Quando assisto Sociedade dos poetas mortos, costumo pensar no professor John Keating como a simbiose perfeita do pragmatismo com o idealismo, do estoico com o hedônico. Talvez pendendo mais para o lado de cá, já que acaba tropeçando e sendo demitido por subestimar sua influência, mas não importa. O que ele ensina é sentir o prazer das coisas, da vida, aproveitá-la. Os dois personagens mais interessantes são, de longe, os que levam mais adiante a proposta do professor, os que, em lugar de encontrarem nos seus sonhos e desejos um alívio para a vida, encontram nas suas realidades limitações ao quimérico, e não se satisfazem. São extravagantes, vão longe demais. Charlie, é o rebelde sagaz, não leva nada a sério senão o carpe diem.

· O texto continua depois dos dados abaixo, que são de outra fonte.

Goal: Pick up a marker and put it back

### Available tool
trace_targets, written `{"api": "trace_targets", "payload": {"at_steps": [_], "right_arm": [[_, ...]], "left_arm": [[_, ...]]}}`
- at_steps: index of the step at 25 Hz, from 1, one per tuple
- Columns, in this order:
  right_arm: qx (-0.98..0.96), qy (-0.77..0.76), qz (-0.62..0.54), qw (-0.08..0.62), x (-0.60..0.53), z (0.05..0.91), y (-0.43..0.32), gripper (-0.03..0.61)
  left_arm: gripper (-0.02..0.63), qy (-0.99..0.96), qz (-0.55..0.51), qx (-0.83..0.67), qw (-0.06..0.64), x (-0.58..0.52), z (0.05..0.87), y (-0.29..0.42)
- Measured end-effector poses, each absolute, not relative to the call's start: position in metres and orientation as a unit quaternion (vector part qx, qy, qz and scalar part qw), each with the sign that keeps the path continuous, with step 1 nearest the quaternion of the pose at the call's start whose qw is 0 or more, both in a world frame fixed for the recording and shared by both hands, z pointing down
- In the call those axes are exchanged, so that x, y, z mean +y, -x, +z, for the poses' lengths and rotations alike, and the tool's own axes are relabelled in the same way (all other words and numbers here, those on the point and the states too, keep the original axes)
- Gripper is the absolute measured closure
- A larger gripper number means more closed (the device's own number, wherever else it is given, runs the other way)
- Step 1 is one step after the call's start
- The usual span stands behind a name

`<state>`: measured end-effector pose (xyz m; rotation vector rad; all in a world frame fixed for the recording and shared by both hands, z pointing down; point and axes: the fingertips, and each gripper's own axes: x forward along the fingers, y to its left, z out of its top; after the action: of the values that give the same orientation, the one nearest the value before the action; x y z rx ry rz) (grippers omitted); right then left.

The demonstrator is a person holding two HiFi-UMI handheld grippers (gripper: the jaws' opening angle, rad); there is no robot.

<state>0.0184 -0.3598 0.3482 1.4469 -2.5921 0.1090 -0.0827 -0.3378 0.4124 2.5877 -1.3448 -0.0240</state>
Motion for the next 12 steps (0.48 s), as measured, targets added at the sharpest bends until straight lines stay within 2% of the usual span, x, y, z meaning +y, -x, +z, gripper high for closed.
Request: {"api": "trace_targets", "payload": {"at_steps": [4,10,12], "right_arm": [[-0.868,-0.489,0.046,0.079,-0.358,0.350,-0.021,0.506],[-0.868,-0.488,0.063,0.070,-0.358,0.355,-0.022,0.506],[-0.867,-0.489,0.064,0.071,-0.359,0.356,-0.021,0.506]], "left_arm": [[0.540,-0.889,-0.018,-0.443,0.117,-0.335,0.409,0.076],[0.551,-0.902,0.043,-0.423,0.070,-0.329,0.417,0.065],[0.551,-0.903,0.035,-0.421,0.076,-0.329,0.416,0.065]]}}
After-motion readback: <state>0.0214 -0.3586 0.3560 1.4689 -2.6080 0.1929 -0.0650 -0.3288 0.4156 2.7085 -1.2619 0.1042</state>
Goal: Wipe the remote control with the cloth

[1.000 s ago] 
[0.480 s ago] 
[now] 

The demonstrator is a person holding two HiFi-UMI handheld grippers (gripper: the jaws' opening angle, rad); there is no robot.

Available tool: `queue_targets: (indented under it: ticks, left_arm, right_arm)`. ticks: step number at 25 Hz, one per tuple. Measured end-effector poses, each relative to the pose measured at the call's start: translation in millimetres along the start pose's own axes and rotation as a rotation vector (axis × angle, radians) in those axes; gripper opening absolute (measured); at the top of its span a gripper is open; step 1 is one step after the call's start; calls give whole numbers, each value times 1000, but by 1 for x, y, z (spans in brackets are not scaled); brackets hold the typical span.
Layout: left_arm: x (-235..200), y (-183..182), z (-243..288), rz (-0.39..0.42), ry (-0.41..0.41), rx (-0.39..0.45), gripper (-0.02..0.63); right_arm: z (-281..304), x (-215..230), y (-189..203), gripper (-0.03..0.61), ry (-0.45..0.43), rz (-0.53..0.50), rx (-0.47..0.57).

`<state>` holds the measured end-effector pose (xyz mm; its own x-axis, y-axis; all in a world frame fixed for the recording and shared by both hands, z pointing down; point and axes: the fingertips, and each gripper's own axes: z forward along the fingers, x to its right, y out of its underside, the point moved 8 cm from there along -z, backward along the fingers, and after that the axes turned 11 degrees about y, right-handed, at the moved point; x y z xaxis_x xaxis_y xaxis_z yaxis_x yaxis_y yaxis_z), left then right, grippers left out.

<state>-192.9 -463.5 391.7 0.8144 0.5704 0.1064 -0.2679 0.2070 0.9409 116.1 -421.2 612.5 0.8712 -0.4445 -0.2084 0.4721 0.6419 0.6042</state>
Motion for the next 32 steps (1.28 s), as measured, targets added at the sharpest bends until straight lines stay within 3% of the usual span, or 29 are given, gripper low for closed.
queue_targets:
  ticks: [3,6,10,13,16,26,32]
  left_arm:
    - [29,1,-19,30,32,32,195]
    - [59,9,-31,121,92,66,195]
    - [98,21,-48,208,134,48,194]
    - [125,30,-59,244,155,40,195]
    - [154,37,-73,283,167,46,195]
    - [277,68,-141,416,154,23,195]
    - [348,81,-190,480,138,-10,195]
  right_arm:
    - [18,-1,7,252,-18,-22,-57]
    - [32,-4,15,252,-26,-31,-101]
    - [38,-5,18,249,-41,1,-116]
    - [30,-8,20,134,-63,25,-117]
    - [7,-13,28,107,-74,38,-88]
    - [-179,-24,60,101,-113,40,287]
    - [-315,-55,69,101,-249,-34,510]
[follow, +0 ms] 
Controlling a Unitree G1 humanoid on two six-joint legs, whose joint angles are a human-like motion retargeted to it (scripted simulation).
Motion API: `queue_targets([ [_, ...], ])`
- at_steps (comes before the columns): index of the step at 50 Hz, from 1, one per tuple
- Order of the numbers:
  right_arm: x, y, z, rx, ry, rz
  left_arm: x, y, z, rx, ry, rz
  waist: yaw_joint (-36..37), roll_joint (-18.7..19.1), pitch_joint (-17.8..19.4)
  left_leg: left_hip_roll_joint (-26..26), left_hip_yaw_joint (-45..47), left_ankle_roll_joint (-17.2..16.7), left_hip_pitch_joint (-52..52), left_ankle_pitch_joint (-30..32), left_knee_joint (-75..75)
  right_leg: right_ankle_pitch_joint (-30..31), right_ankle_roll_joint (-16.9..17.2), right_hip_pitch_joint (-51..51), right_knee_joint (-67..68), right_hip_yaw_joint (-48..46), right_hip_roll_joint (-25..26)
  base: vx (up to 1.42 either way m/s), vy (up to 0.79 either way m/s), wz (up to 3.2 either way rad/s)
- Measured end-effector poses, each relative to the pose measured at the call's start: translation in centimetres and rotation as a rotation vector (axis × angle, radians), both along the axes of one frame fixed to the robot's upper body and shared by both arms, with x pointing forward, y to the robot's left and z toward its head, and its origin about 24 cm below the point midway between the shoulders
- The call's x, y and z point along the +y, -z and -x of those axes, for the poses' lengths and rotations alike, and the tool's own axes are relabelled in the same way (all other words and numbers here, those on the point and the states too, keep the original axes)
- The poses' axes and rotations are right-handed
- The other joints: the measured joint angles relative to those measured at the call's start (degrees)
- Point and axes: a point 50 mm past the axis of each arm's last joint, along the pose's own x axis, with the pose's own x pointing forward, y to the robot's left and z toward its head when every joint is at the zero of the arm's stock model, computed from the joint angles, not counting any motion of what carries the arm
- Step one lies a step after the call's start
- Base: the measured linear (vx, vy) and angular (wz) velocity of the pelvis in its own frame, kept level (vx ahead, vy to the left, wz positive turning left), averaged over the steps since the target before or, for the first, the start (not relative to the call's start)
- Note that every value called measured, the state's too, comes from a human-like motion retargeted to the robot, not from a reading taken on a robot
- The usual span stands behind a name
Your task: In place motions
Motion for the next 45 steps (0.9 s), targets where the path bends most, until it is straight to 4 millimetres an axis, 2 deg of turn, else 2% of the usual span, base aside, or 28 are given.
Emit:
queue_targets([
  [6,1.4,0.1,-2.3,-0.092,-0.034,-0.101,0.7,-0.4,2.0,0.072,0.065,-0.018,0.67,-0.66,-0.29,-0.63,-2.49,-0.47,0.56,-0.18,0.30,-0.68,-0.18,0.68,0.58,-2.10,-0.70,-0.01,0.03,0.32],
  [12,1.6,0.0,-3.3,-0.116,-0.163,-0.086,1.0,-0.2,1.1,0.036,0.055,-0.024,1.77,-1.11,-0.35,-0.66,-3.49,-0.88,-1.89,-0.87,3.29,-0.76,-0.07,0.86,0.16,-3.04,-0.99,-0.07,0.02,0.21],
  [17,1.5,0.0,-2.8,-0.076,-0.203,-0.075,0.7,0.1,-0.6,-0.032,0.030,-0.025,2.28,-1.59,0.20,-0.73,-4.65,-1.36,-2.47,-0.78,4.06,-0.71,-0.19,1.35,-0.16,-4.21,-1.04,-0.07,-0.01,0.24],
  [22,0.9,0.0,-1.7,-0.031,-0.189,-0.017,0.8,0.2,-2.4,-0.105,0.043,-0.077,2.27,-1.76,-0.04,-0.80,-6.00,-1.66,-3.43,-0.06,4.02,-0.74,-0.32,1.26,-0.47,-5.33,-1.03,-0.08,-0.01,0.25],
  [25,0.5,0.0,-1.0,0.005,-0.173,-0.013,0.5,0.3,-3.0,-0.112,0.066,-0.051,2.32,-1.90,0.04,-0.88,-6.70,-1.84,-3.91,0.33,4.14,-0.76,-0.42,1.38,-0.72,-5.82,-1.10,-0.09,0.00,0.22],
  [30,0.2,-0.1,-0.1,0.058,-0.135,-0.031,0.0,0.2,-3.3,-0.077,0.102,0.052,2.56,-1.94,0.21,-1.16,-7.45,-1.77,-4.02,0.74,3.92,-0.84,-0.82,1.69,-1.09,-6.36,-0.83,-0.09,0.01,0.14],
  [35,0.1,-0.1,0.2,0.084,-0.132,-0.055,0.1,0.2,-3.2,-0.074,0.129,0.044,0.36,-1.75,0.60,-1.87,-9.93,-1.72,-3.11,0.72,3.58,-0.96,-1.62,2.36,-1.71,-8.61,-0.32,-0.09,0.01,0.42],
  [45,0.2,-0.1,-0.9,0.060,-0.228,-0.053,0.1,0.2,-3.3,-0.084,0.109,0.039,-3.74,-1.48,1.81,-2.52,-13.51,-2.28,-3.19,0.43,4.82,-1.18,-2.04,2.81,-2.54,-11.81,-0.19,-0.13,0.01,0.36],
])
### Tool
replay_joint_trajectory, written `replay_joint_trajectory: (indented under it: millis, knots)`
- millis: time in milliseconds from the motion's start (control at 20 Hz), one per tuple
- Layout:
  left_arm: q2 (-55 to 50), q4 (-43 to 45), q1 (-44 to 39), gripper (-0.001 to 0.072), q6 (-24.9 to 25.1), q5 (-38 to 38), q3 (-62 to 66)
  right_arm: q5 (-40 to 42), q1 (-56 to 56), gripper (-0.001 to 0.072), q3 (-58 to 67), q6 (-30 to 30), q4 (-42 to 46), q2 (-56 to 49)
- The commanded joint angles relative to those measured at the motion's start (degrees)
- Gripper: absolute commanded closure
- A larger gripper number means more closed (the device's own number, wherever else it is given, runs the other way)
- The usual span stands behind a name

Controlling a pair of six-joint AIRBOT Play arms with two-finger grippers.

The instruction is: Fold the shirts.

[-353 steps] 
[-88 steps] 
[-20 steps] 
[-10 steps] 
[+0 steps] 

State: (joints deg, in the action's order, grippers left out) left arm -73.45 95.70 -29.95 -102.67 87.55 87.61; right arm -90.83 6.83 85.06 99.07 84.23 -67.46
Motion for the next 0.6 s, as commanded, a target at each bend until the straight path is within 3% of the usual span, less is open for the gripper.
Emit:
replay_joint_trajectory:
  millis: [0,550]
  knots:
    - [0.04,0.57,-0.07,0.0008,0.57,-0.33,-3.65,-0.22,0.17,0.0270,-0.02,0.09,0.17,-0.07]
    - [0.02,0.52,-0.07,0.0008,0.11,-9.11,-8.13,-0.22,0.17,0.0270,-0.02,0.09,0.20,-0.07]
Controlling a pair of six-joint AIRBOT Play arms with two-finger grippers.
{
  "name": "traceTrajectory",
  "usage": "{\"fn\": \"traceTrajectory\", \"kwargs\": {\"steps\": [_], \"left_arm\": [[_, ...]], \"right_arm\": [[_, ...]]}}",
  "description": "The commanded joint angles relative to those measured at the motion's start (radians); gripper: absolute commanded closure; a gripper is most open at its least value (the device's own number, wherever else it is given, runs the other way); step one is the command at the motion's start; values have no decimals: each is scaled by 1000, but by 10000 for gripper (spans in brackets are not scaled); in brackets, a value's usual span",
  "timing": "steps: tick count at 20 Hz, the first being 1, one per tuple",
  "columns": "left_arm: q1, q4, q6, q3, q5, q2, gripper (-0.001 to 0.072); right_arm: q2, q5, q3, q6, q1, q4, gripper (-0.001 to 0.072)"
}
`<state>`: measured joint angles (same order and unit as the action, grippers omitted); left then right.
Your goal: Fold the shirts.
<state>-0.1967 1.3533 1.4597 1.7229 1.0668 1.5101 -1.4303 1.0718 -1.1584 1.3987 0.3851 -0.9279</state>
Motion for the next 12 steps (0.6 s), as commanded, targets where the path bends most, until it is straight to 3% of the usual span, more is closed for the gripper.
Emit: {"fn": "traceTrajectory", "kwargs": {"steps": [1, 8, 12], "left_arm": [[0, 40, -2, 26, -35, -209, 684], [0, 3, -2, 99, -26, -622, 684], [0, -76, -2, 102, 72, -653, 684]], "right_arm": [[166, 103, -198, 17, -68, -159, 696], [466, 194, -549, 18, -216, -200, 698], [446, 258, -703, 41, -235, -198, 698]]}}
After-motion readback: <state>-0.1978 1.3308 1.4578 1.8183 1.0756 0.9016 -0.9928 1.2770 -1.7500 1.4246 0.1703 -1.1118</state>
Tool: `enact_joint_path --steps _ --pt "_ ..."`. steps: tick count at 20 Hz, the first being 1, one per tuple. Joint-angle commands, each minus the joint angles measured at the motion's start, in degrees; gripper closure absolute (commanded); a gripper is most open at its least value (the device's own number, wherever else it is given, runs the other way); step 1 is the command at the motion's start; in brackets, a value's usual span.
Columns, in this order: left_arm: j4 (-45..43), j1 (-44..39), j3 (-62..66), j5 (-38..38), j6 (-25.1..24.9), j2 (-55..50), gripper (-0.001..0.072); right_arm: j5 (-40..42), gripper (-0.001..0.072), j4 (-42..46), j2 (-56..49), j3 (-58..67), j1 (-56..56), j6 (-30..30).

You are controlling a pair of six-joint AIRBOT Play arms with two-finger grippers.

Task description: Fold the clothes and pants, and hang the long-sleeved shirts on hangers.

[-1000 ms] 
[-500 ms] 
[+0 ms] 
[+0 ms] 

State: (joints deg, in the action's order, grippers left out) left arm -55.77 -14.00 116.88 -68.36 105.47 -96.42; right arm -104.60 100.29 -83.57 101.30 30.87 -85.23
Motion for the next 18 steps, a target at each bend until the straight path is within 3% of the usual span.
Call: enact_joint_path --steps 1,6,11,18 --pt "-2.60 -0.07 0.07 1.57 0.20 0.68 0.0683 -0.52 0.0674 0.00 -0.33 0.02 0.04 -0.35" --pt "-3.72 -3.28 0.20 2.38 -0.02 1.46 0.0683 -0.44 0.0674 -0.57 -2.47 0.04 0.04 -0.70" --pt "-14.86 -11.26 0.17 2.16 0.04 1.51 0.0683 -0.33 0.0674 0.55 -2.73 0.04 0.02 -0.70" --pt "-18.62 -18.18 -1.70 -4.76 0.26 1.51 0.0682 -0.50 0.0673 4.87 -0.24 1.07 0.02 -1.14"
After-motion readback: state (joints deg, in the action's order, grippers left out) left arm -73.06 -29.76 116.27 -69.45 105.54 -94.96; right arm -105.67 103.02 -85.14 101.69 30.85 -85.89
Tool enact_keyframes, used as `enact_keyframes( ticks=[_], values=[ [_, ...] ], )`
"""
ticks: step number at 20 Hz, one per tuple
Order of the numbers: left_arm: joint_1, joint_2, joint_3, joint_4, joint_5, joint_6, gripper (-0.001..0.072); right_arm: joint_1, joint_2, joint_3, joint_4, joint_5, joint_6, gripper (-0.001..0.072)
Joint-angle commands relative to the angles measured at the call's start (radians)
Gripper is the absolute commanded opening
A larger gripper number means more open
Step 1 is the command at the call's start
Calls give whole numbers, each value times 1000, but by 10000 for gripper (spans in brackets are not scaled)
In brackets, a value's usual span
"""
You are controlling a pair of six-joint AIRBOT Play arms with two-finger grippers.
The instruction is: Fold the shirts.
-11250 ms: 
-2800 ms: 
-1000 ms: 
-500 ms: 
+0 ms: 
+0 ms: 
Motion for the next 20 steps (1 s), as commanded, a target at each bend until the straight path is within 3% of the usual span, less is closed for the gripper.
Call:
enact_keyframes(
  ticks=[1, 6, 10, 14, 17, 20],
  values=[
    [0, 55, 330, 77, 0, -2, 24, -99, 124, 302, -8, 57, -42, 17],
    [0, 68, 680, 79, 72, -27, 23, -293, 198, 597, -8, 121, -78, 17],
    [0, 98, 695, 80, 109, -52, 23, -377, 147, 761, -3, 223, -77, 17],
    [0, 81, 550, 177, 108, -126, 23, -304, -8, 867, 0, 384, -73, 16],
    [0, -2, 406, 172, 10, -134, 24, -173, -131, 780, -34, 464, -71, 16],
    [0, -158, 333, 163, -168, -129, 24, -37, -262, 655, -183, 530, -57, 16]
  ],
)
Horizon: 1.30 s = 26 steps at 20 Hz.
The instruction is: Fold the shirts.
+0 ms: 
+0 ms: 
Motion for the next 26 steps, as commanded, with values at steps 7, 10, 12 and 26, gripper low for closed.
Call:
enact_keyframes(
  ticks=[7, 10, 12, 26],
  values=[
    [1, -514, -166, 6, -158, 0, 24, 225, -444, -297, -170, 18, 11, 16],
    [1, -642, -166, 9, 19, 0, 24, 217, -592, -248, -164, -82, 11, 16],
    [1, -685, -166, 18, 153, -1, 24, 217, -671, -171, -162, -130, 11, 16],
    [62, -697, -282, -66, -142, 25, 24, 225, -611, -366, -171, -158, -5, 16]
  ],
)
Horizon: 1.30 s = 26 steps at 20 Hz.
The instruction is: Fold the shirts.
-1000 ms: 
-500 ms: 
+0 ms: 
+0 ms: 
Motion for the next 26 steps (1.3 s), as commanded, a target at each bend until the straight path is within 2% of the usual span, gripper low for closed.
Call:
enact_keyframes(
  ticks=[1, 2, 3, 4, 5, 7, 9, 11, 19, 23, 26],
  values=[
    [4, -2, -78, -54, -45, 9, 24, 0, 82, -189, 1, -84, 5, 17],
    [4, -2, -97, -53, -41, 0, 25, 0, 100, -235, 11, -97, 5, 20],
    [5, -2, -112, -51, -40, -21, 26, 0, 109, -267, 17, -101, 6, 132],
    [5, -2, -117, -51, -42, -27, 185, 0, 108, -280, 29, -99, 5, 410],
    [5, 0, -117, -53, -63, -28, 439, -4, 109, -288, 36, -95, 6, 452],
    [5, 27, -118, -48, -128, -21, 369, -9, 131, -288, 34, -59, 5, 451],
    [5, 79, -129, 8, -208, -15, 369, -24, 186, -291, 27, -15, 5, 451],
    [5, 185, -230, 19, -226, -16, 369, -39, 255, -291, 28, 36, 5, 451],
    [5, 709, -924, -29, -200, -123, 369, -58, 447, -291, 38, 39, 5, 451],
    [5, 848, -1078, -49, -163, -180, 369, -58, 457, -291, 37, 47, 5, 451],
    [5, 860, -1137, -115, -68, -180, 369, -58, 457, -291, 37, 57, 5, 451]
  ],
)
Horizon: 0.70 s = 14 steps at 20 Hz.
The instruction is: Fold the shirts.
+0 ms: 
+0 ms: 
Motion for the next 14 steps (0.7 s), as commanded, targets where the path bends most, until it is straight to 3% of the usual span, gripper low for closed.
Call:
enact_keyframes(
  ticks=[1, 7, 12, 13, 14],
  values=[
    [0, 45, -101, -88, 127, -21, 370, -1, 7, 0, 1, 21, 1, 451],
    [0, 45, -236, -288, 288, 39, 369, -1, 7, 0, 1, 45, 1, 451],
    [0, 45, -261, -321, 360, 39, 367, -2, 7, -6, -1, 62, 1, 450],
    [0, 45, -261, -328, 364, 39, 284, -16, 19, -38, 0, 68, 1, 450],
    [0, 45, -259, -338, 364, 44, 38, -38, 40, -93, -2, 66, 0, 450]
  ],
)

Tem uma cena em que lê Thoreau e se sintetiza: “Fui para os bosques viver de livre vontade. Para sugar todo o tutano da vida. Para aniquilar tudo o que não era vida e para, quando morrer, não descobrir que não vivi!” Charlie acaba expulso da escola, os motivos são nobres, mas não importam. O outro de quem falo é Neil, o suicida. Sonha em ser ator, mas o pai não o deixa, é estrito. Para Neil, claro, o clímax, o ponto alto do filme, a cena principal, que justifica tudo. Engatilha o revólver, ouvimos o estouro. Bam! Bandeira tem um poema, sobre como queria que fosse seu último poema: “Que tivesse a beleza das flores quase sem perfume/ A pureza da chama em que se consomem os diamantes mais límpidos/ A paixão dos suicidas que se matam sem explicação.” É como se todos eles convergissem para a morte.

Que não se pense que estou advogando pelo suicídio com estas palavras. Digo — não estou advogando coisa nenhuma, quem quiser que faça o que achar melhor, que cada um estrague a própria vida como queira. Estou romantizando essas ideias tanto quanto penso que merecem ser romantizadas, só que é bom ter em mente que tudo aqui é sombra inefável, que não se pode — ou talvez não se deva — tocar senão em ideia. Tocar a sombra é como tocar o sol, fazer como Ícaro, que ganha asas do seu pai, que lhe recomenda que fique longe do sol e longe do mar, ambos impostores. Teimoso, não escuta, voa perto demais do primeiro; as asas derretem, ele cai. Novamente a morte. Mas, sabe, mesmo que ninguém tenha visto, dizem que Ícaro naquele seu último instante brilhou tanto que a silhueta do sol quase podia ser alcançada lá de baixo.